### What you need to do
Report the count of lines in the listing below that include the string "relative", with no other text.
#####
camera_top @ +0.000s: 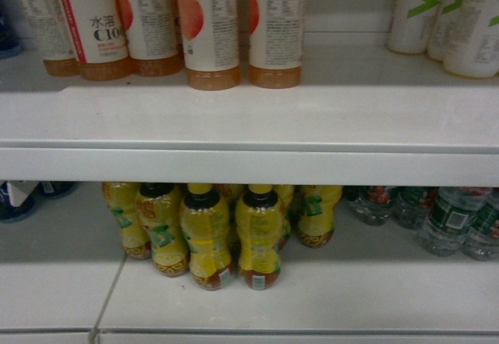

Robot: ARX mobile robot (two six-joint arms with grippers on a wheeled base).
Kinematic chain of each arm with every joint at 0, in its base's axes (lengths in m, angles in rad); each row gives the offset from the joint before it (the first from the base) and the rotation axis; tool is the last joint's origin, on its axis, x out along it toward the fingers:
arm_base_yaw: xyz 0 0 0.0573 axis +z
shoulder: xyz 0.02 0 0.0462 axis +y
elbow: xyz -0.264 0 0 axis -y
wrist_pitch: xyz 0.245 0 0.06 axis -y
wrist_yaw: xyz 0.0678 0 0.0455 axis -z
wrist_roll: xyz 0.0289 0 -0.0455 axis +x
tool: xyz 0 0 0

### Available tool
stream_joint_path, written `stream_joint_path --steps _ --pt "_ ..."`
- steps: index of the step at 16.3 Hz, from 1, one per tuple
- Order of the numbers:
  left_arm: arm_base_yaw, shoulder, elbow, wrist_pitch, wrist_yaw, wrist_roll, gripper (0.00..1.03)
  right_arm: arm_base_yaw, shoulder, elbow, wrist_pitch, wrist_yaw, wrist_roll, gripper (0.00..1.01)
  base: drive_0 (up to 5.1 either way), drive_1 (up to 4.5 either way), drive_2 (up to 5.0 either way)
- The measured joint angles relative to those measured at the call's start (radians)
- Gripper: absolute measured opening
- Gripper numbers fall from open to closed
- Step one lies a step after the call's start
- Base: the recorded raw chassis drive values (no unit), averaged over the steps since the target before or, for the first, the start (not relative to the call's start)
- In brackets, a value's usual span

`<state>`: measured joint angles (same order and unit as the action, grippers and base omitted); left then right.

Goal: Move water from second to third shelf

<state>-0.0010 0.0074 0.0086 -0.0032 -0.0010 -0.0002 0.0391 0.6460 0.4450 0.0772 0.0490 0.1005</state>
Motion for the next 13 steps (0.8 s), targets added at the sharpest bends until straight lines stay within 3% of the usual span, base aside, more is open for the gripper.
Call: stream_joint_path --steps 13 --pt "0.000 0.000 0.000 0.000 0.000 0.000 0.98 0.000 -0.002 0.000 0.000 0.000 0.000 0.44 -4.6 2.28 2.3"
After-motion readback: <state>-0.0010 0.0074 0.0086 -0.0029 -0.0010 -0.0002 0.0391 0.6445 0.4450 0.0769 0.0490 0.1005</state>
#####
### Exercise solution
2